The Global Campaign for Equality in Family Law (GCEFL), with support from coordinating committee members Equality Now and Women’s Learning Partnership (WLP), has submitted expert inputs to the Office of the High Commissioner for Human Rights (OHCHR) to inform new global guidelines to prevent and eliminate child, early, and forced marriage, as mandated by Human Rights Council Resolution 53/23.
The joint submission highlights how discriminatory family laws–whether civil, religious, or customary–continue to set marriage ages below 18, allow parental or judicial exceptions, or exclude certain communities from legal protections. Using case studies from countries such as Sri Lanka and Indonesia, it demonstrates that even when legal reforms raise the age of marriage, loopholes and legal pluralism often enable child marriage to persist.

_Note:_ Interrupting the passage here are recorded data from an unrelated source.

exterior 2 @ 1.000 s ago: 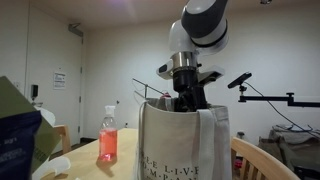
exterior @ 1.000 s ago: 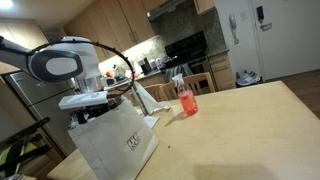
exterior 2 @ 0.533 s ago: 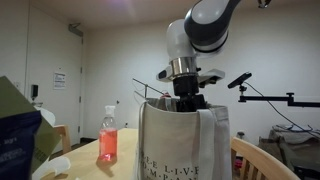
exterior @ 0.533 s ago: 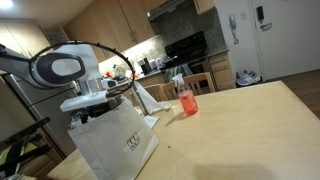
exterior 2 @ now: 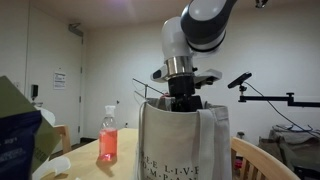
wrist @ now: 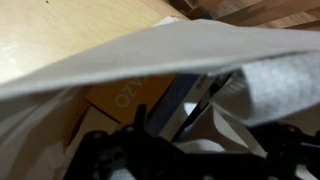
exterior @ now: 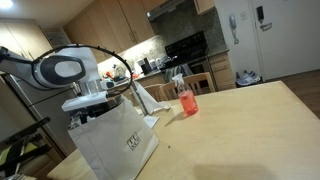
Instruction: Move the bag slightly forward, take out the TAZO box, and put it on the table
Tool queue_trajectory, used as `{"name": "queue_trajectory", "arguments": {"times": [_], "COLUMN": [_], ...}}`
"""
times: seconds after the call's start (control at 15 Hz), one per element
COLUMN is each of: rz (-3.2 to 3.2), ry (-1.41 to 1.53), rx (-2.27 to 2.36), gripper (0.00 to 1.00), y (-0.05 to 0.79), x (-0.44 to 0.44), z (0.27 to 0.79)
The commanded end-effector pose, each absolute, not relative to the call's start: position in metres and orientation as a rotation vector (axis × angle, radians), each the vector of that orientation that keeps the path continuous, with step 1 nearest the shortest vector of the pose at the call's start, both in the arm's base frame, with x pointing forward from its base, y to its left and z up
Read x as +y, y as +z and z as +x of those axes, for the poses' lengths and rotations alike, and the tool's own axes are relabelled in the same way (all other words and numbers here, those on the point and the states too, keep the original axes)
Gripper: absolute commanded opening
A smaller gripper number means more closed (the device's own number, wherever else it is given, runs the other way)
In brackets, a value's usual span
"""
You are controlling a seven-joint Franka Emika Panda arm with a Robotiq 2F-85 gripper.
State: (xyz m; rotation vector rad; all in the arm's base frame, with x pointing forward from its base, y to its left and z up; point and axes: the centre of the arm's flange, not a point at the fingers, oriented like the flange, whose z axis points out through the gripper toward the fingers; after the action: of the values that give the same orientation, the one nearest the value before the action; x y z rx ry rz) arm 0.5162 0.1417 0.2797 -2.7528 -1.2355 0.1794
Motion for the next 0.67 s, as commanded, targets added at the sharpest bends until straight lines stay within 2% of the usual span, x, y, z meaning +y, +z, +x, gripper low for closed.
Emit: {"name": "queue_trajectory", "arguments": {"times": [0.0,0.6], "rz": [-2.752,-2.744], "ry": [0.181,0.173], "rx": [-1.235,-1.231], "gripper": [1.0,1.0], "y": [0.2788,0.2783], "x": [0.1418,0.1396], "z": [0.5168,0.5179]}}
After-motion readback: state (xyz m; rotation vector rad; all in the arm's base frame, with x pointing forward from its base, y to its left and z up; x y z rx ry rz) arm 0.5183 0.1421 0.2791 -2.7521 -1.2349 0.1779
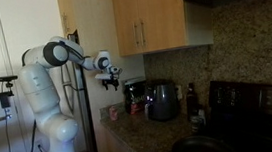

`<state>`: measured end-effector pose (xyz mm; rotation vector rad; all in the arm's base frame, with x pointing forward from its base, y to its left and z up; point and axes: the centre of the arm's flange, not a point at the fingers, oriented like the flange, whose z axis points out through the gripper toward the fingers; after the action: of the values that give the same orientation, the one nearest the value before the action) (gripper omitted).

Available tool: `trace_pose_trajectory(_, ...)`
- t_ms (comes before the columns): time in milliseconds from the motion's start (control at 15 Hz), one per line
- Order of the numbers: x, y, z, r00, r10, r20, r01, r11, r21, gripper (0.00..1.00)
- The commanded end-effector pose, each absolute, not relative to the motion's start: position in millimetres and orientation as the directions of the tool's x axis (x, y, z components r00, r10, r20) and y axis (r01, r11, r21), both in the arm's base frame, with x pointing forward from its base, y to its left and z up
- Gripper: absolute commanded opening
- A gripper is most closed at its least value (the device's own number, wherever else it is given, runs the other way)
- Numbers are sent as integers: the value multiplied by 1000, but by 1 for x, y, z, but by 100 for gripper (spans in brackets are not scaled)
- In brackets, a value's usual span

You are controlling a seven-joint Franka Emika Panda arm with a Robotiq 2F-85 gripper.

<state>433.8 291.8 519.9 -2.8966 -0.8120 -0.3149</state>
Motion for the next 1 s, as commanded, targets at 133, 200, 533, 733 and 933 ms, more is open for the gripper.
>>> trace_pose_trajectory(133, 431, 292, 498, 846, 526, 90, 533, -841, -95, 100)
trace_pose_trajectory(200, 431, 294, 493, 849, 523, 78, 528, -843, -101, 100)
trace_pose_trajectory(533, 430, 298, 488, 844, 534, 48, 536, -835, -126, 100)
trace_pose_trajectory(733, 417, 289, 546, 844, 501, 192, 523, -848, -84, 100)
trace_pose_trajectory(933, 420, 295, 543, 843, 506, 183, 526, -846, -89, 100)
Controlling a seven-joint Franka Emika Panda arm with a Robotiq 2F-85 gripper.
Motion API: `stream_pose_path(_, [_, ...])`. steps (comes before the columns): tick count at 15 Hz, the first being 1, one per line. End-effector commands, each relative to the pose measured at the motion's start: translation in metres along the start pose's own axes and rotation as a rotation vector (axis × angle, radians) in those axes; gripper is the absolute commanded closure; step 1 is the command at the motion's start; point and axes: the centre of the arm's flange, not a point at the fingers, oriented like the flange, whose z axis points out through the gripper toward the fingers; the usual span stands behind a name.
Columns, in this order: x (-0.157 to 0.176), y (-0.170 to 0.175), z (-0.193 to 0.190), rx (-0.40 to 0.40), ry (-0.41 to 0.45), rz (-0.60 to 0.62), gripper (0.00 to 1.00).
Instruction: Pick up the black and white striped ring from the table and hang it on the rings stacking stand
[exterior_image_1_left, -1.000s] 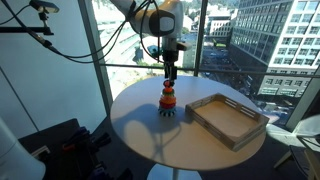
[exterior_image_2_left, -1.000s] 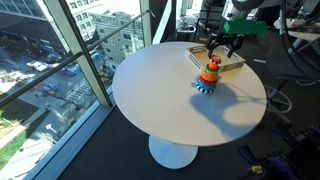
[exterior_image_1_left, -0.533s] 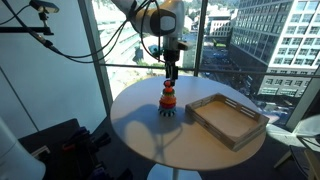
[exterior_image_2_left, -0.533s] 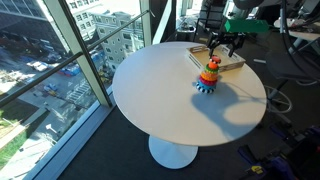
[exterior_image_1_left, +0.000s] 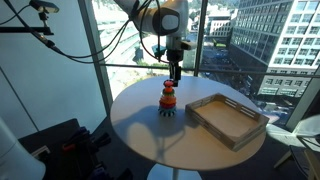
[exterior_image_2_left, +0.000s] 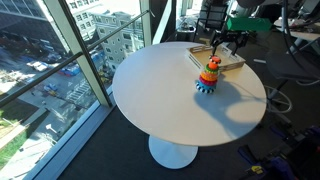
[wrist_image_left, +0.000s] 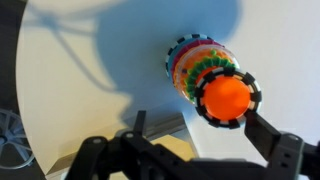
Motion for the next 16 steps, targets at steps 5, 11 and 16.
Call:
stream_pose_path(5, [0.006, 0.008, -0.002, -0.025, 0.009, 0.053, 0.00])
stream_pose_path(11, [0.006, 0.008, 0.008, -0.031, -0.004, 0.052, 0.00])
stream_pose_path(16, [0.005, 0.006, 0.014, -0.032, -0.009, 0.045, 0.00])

Featuring contributions from WLP partners in Egypt (FWID) and Indonesia (WYDII), the submission calls for comprehensive reform of family laws, constitutions, penal codes, and child rights legislation to ensure that 18 is the minimum age of marriage for all genders, with no exceptions, and that laws apply equally across all communities. It also emphasizes the need for survivor-centered support, marriage registration, data collection, enforcement mechanisms, public awareness campaigns, and engagement of religious and community leaders.
These recommendations aim to shape strong, action-oriented UN guidelines that advance equality in the family as a foundation for ending child and forced marriage worldwide.